### TASK OBJECTIVE:
Please return only the lines from the one holding "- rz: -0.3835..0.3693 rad" through the one holding "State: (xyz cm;", exactly as they appear in the records below, both ends included.

-------- RECORDED INFORMATION --------

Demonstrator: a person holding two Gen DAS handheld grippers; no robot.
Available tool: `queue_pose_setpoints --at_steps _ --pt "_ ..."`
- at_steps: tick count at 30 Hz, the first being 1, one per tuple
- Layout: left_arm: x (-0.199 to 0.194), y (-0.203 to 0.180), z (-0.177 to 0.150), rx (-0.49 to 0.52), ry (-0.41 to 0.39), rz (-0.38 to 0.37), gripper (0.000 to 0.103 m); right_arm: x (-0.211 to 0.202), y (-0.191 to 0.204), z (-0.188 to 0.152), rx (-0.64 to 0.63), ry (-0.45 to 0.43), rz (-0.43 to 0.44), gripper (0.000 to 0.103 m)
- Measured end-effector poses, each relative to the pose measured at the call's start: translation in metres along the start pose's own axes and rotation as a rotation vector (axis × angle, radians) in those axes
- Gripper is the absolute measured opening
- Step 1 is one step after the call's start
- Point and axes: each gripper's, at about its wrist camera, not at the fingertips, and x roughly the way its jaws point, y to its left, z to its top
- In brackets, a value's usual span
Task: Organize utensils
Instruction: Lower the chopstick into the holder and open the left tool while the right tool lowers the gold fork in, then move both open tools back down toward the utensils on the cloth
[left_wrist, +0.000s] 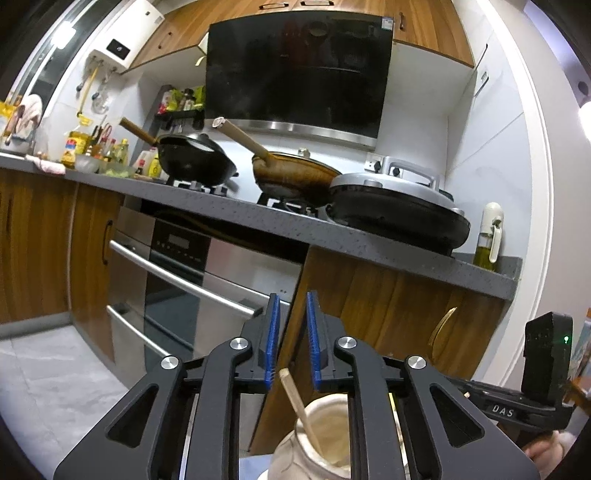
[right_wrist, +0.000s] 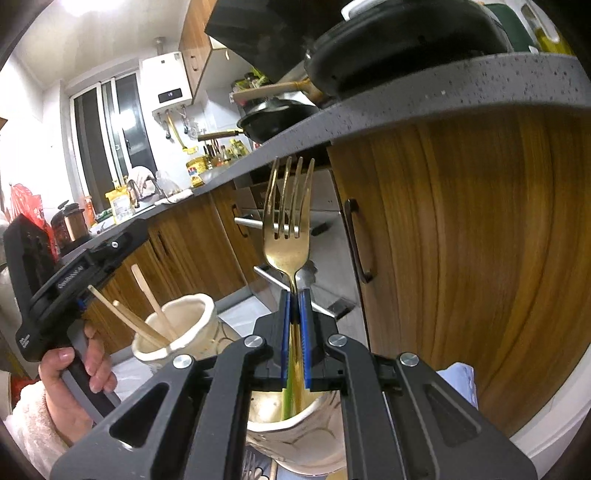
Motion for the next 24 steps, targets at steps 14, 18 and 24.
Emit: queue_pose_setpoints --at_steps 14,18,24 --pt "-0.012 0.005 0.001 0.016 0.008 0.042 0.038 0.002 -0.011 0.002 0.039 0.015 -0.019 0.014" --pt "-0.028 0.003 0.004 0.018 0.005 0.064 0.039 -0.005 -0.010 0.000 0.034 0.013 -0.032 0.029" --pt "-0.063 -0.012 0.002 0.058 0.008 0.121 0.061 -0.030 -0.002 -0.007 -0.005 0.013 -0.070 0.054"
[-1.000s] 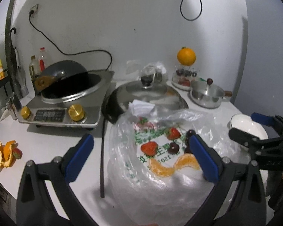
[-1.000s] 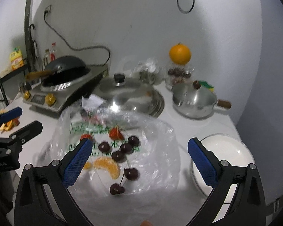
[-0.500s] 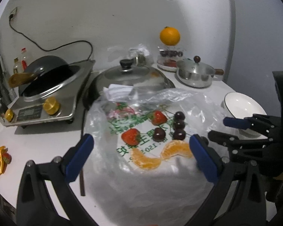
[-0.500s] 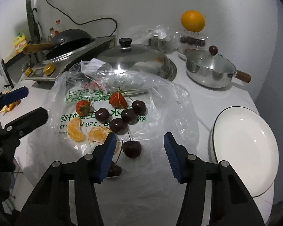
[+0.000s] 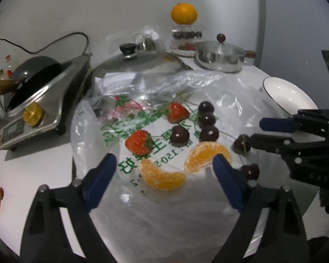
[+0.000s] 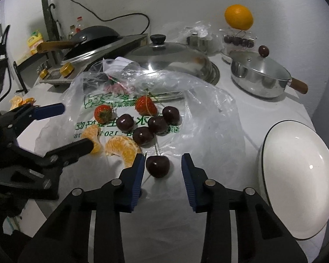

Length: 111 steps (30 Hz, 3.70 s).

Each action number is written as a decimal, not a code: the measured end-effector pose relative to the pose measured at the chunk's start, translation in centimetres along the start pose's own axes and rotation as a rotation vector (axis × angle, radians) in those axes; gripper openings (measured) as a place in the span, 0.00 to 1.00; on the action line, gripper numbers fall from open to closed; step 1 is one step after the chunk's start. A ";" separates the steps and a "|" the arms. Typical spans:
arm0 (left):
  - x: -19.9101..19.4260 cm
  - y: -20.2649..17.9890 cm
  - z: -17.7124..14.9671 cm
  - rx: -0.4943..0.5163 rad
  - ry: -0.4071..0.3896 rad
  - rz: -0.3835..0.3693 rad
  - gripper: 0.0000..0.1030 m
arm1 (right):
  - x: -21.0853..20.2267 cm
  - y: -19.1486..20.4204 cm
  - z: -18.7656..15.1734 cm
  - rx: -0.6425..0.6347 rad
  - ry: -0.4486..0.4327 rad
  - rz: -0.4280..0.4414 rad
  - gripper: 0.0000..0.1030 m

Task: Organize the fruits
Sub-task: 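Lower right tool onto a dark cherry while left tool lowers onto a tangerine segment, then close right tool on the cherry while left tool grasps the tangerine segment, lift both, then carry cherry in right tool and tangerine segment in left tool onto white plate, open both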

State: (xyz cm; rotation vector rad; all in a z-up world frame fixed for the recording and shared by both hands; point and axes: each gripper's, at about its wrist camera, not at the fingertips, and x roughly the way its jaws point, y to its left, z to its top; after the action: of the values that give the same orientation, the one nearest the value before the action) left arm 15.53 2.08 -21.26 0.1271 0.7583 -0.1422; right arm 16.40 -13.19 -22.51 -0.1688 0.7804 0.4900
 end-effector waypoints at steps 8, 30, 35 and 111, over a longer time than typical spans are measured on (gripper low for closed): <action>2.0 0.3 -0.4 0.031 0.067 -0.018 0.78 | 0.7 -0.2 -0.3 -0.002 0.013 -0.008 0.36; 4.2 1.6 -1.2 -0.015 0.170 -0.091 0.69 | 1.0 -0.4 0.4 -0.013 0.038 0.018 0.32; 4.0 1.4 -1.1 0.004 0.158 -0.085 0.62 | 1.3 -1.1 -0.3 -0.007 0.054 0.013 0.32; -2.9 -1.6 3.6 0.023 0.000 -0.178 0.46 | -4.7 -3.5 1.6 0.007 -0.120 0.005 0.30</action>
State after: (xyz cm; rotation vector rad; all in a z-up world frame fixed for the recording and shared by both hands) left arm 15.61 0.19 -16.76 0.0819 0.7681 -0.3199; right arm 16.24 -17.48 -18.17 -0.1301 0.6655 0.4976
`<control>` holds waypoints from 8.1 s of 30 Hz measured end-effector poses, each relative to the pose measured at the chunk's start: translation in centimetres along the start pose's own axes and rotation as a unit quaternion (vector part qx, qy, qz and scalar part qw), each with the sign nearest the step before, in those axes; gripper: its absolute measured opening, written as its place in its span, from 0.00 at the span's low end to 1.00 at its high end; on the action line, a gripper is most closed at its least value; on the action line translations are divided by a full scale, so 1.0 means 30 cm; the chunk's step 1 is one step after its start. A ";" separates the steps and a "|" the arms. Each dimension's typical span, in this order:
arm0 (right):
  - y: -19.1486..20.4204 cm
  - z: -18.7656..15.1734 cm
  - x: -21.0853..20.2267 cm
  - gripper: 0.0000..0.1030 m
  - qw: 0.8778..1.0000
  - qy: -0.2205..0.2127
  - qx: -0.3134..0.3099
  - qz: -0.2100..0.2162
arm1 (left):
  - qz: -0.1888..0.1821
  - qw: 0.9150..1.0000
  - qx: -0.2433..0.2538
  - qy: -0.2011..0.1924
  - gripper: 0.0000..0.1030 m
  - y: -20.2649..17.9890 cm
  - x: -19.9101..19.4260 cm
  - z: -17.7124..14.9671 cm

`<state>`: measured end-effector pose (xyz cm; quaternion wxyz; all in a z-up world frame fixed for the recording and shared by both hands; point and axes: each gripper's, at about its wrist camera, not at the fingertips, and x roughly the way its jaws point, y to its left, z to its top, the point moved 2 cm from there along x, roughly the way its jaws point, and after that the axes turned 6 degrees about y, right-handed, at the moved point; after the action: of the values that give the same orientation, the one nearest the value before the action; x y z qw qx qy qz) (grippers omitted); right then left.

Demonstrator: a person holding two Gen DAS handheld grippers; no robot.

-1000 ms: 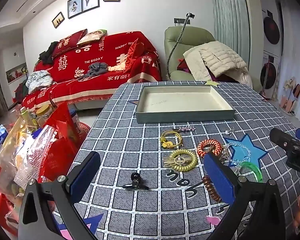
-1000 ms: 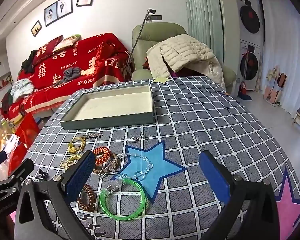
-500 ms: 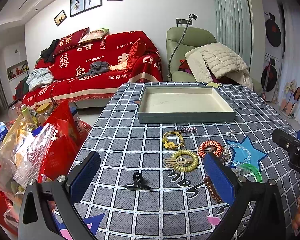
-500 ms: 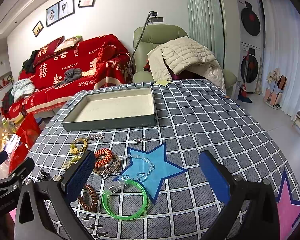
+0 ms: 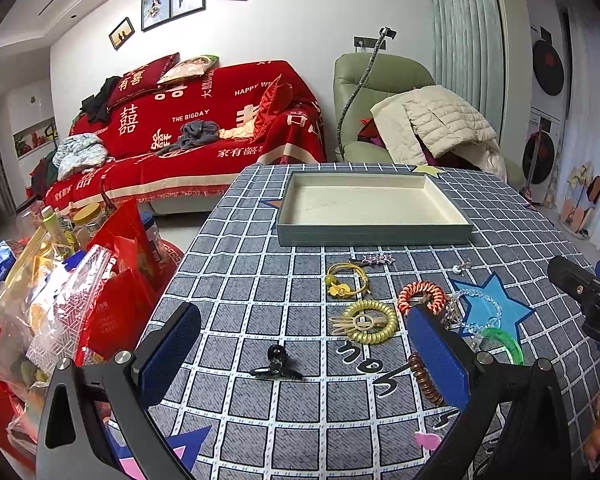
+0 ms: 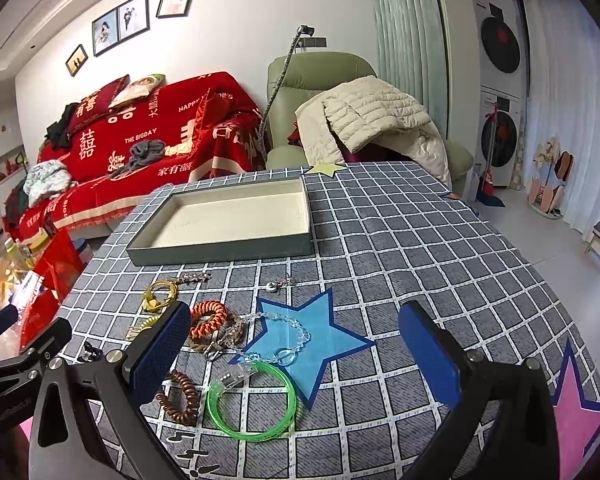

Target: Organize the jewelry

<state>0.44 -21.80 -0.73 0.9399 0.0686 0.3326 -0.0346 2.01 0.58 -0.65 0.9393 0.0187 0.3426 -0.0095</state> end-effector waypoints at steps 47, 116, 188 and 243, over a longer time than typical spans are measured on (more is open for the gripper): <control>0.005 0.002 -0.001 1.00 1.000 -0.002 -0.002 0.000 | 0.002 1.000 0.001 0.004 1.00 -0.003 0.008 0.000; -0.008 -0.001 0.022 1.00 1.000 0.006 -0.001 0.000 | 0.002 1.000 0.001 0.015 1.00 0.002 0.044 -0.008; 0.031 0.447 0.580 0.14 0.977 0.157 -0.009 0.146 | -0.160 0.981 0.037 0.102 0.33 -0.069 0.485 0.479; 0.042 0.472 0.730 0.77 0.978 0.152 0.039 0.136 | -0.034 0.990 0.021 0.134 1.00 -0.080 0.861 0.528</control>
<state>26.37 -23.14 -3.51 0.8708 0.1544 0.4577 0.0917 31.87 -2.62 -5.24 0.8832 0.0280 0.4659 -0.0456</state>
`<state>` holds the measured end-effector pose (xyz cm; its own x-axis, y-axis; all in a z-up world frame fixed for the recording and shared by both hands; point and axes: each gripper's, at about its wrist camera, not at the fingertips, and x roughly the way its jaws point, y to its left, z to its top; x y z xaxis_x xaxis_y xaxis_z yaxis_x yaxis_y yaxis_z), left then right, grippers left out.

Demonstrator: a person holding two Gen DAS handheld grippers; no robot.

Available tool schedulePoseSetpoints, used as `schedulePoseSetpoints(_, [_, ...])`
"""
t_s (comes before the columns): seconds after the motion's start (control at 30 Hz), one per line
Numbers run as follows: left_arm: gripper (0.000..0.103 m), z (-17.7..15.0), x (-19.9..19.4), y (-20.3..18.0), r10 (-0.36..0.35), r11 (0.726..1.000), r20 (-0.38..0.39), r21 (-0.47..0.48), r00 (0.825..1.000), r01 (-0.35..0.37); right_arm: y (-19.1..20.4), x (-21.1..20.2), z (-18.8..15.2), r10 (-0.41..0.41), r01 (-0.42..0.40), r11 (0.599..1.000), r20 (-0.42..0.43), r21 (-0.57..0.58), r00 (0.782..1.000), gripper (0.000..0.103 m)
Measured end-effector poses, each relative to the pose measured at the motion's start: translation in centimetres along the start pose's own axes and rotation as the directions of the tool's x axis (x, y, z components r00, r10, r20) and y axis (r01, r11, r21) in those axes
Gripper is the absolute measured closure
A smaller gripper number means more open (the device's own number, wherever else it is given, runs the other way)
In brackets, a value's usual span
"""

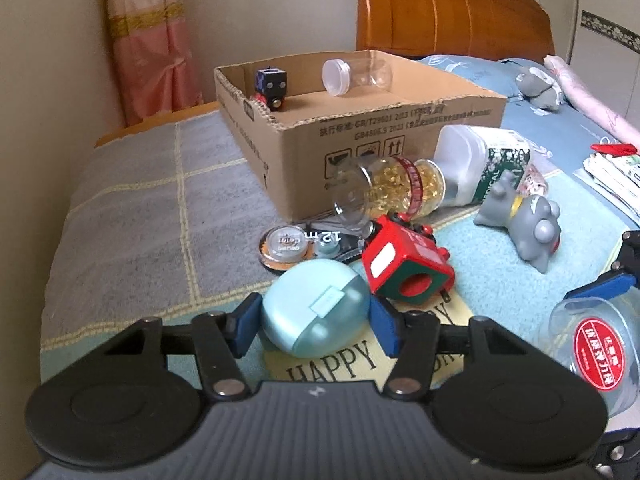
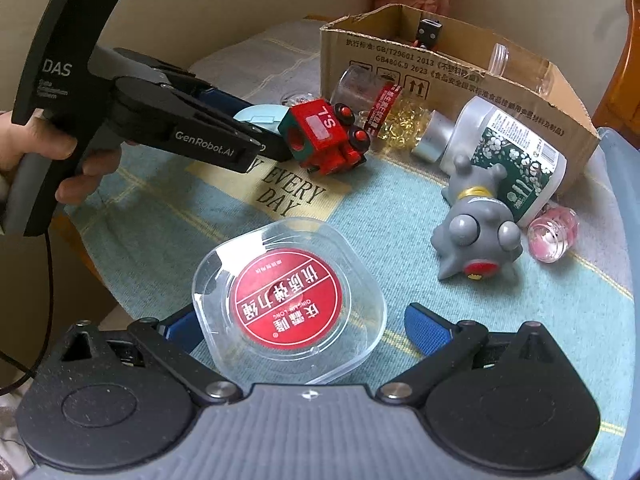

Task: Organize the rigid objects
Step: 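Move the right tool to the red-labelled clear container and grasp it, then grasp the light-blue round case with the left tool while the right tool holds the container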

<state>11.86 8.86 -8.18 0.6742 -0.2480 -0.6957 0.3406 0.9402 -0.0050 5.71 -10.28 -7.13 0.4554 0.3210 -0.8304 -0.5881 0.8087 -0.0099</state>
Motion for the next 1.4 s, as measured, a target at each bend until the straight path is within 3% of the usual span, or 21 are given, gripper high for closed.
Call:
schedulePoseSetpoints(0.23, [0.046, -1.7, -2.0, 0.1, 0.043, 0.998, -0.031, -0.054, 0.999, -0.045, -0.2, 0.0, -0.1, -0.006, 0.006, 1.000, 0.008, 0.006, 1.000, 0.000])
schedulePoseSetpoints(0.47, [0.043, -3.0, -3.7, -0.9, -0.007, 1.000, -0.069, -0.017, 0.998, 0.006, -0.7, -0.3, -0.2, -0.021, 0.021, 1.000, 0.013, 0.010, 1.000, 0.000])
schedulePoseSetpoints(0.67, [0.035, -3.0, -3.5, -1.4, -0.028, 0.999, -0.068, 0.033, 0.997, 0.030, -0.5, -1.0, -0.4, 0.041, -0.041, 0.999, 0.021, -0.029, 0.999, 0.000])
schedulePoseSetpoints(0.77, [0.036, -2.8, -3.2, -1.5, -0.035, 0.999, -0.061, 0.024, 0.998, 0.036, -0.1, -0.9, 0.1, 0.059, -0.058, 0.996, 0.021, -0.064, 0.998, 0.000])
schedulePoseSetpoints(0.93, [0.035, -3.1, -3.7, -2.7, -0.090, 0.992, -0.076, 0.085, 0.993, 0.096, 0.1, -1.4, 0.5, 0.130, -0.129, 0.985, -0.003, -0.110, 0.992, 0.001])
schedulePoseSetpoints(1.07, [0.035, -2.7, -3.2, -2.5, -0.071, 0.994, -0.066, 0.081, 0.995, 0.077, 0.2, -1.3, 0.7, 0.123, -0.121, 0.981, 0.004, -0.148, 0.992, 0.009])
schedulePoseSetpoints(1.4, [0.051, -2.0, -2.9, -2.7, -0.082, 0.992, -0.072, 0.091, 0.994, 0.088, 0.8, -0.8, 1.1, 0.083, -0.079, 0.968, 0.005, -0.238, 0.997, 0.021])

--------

### TASK SOLUTION:
  - rz: -0.3835..0.3693 rad
  - gripper: 0.0000..0.1030 m
arm1 (right):
  - x: -21.0853..20.2267 cm
  - y: -19.1486..20.4204 cm
  - z: -18.7656..15.1734 cm
  - rx: -0.6425..0.6347 rad
  - ry: -0.4486..0.4327 rad
  - rz: -0.4280..0.4414 rad
  - gripper: 0.0000..0.1030 m

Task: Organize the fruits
Sub-task: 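Lower right tool onto a dark cherry while left tool lowers onto a tangerine segment, then close right tool on the cherry while left tool grasps the tangerine segment, lift both, then carry cherry in right tool and tangerine segment in left tool onto white plate, open both
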
State: (xyz cm; rotation vector rad; all in a z-up world frame fixed for the recording and shared by both hands; point and axes: each gripper's, at about its wrist camera, not at the fingertips, and x roughly the way its jaws point, y to its left, z to its top; after the action: of the values that give the same orientation, the one nearest the value before the action) left arm 15.53 2.08 -21.26 0.1271 0.7583 -0.1422; right arm 16.40 -13.19 -22.51 -0.1688 0.7804 0.4900

No more output is given for this exercise.